● Your objective
Pictures in the records below must be left out. Return exactly the lines from the line with "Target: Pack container" to the line with "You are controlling", both included.

Information given: Begin

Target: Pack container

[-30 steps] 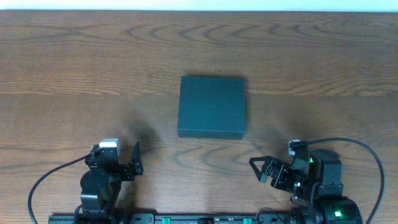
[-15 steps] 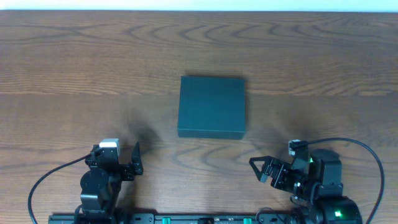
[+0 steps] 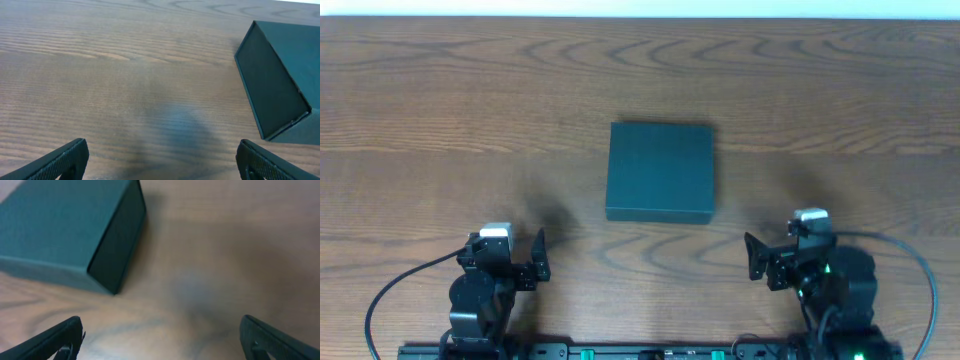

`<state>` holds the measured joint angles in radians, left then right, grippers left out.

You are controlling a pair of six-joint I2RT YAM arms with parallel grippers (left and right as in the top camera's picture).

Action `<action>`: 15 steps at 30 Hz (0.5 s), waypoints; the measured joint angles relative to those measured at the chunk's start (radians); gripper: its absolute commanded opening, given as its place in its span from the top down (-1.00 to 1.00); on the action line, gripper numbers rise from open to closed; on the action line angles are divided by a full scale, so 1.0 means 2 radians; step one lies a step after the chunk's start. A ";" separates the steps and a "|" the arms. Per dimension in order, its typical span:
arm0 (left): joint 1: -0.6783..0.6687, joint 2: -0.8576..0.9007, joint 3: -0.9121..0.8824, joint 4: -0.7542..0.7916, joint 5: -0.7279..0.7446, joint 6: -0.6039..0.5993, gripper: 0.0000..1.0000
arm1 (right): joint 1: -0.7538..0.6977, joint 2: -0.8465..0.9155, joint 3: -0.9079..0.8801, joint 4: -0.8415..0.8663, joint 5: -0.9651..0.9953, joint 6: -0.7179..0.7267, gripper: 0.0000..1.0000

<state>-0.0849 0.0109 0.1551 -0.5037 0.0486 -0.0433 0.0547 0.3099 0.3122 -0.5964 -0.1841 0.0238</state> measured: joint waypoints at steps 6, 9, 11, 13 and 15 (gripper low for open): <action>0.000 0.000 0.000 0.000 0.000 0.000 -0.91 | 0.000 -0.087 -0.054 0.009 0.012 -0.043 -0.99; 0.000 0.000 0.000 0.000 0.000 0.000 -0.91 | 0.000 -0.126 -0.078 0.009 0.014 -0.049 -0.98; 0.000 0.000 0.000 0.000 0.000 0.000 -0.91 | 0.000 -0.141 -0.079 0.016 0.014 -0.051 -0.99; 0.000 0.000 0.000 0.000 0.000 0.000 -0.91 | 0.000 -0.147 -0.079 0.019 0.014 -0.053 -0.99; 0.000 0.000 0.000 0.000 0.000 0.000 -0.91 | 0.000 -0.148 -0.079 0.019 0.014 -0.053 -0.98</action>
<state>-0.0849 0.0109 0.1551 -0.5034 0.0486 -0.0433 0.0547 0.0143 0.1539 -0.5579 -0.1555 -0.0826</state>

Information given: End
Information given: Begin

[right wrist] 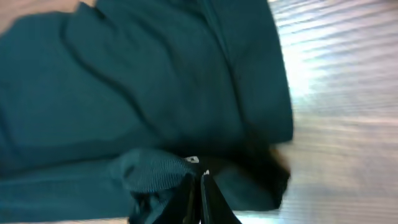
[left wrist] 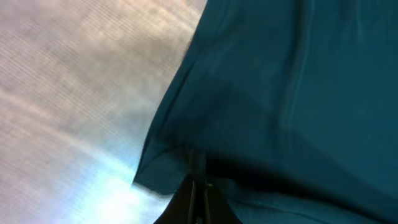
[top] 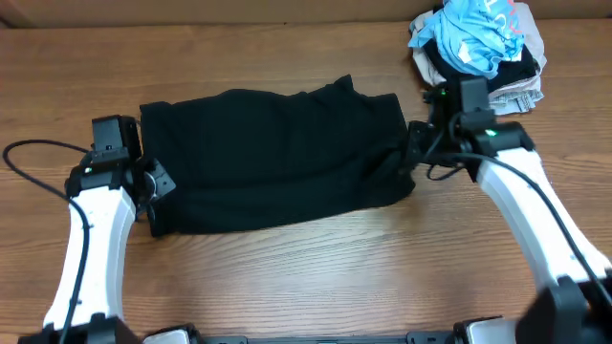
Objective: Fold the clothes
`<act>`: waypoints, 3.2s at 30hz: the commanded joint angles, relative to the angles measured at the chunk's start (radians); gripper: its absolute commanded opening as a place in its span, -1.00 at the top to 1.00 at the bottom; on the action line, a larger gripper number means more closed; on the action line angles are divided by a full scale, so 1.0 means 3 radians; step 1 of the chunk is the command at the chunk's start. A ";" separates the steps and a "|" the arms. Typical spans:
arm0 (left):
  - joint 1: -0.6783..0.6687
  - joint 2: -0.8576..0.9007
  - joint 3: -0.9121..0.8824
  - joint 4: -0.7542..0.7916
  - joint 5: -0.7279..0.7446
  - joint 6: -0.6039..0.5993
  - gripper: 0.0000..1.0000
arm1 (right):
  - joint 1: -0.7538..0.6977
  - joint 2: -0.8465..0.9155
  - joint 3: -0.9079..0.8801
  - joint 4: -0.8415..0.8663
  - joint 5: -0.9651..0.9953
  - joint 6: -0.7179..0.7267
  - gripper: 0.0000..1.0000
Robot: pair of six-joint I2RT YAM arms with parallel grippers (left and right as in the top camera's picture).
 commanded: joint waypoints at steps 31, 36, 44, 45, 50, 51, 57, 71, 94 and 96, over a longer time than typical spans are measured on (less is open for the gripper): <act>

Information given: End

● Worked solution
Target: Pack container

[-30 steps] 
[-15 steps] 
[+0 steps] 

`<state>` holds the measured joint angles in radians, left then right, grippers left out.

You are controlling a pair of six-joint I2RT YAM arms with parallel grippers (left and right as in the top camera's picture).

The exercise closes with this answer.